论法治国家
就法与国家互从论来说,是在前两者基础上提出的比较中庸,而为目前许多学术著作和教科书实际采用的观点。这种观点可以避免在法与国家关系上的片面认识,使我们更清楚地把握法与国家相互之间的影响与互动。更清楚地把握法对国家的作用与国家对法的作用。这种表面上的公允,也有实际上的问题。法与国家并存而相互作用,看似客观,其实其忽略了法与国家的不同性质所决定的应然关系配置,会导致主张者意想不到的后果发生。

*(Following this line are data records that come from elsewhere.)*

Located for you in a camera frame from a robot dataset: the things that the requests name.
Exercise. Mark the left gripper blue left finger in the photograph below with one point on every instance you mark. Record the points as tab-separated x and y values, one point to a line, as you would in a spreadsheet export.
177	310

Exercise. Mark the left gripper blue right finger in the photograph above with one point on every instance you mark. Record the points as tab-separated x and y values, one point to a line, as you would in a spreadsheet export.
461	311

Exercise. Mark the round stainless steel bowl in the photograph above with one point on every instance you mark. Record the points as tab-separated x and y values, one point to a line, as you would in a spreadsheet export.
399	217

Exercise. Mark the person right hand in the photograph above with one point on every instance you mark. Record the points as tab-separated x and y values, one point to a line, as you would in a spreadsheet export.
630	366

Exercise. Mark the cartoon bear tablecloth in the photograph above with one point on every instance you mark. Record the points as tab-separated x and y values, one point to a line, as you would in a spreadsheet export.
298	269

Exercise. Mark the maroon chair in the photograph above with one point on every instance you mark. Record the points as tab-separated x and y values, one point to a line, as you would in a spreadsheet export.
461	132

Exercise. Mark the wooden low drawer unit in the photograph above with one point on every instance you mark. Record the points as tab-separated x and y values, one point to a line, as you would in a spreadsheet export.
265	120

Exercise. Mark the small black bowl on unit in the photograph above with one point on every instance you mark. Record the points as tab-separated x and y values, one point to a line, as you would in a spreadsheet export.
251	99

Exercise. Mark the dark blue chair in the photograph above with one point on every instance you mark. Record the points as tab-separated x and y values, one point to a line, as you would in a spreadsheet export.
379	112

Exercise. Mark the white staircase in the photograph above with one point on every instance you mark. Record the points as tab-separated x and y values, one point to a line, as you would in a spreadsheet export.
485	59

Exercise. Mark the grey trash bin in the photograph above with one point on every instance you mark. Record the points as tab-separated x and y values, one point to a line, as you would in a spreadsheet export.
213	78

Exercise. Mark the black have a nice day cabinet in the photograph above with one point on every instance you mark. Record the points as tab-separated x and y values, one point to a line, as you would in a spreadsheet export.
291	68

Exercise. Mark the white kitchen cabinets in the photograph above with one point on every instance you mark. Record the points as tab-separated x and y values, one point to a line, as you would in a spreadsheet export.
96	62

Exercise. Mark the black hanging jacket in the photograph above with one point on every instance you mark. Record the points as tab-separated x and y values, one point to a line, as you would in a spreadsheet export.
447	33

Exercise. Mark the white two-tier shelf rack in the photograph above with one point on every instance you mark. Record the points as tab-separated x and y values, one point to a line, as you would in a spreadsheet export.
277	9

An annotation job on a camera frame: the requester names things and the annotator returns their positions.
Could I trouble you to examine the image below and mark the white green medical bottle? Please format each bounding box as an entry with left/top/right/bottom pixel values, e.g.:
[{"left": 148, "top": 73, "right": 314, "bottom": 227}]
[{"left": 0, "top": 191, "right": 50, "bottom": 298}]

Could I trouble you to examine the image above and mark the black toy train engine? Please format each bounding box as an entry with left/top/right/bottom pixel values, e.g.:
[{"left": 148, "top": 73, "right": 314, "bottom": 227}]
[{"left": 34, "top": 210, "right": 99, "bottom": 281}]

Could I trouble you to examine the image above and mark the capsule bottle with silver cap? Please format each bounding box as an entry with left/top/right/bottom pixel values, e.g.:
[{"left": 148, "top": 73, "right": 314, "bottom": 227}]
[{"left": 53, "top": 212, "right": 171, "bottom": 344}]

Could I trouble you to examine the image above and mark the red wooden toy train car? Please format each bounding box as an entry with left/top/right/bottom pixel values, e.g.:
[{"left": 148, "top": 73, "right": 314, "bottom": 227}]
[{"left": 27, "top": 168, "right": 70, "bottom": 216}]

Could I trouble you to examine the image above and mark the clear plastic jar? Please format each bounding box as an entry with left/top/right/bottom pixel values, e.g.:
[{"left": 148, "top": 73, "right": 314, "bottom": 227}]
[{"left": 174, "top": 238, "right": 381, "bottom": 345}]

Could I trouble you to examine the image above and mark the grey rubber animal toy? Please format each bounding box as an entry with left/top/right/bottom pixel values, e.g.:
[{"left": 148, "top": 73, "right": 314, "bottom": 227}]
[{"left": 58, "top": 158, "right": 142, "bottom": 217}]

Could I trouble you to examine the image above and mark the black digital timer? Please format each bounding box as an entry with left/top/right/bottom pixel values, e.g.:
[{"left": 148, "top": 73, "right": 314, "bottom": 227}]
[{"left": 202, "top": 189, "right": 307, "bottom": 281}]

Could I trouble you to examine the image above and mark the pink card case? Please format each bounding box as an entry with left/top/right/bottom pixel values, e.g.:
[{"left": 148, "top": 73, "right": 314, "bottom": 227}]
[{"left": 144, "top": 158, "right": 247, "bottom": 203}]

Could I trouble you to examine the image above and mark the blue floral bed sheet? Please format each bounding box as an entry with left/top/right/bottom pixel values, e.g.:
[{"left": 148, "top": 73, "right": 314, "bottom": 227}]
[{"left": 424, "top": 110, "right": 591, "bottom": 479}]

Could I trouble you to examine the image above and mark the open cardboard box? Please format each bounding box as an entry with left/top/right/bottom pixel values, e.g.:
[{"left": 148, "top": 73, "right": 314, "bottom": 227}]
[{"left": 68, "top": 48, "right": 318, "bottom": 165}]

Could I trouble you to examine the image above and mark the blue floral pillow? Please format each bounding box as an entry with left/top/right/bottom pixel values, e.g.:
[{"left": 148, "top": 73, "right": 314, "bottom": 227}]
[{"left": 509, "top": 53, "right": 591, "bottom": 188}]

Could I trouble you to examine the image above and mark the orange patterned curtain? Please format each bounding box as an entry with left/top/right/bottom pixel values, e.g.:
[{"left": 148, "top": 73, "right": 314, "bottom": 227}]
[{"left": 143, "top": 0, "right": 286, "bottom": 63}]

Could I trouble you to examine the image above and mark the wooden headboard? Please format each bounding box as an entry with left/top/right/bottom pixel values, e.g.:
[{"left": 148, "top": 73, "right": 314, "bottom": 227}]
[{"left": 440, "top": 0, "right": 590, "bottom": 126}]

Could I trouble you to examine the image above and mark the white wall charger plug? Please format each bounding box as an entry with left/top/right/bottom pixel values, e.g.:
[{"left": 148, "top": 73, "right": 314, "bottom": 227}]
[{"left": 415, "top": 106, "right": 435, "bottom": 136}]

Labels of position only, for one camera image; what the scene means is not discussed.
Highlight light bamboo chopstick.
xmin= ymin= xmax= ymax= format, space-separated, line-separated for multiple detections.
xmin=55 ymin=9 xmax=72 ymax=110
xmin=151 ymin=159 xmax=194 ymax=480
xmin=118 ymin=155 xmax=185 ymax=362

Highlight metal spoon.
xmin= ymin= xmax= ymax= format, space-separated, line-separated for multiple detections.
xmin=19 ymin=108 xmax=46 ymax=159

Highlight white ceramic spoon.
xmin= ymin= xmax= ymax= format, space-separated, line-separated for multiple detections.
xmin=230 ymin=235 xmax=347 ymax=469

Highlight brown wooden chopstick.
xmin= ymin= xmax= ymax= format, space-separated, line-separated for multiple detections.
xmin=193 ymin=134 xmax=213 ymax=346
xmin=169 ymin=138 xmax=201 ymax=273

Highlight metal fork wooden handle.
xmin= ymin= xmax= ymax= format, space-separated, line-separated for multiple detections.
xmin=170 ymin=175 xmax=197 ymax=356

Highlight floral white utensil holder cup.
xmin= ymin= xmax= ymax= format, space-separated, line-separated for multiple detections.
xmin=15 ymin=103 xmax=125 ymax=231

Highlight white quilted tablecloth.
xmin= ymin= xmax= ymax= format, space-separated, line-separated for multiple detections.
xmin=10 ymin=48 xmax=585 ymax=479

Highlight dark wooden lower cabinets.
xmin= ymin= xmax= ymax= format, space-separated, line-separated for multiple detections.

在我看来,法与国家是在人类历史发展的过程渐变形成的,二者之间没有谁先产生谁后产生的问题。法与国家的产生是一个漫长的历史过程,其间各自萌芽的因素是相互促进、彼此互动、互为因果的。一定要去确定某一时刻国家产生了或者某一时刻法产生了,既不可能也没有必要。如果您不任意地改变法与国家的概念,我就可以肯定地说,法与国家自始至终都会紧紧相伴,不离须臾。但由于二者的特性不同,法是一种普遍而公开的行为规则,国家是一种具有强力的又不能不为特定的少数人管理或运作的公共组织,因此,在法与国家共存的历史期间,运用法律规制国家,将是永恒的课题。否则,组成国家的民众的意志就无法受到尊重,利益就无法得到保障。在这个意义上,我是赞成并主张法律优先论的,只是我的理由不是基于自然法,也不是基于法比国家先产生,而是基于法与国家的不同性质,基于保障人民权利的价值期求的目标。狄骥主张国家必须合法,而且国家的目的也在于实现法。他说,“国家建立在强力的基础上,但这种强力当其行使得合法时才是合法的。” “国家追求的目的有三项:(1)维持本身的存在;(2)执行法律;(3)促进文化,即发展公共福利、精神与道德的文明。 ……我们如果深入事物的实质,则国家指定的这三个目的可以归结为实现法的惟一目的。”
二、法治国家的理论辩识
1.法治国家的概念
以上关于法治与法治国区别的观点,我不敢随意苟同,更不同意将上述法治国家或法治国的含义,赋予现在我们所使用的法治国家或法治国的概念。其实,欧陆法学家早已都将英美的“法治”纳入了“法治国”或“法治国家”的概念之内,我们还有什么理由要把欧陆法学家都已经抛弃了的第二次世界大战结束前的“法治国”或“法治国家”概念重新找出来,与新的符合法治精神的“法治国”或“法治国家”进行什么比较呢?就是上述分析与理解毫无错误,我也依然主张今天的法治国家或法治国,应当注入法治的内涵,并将其与法治协同起来。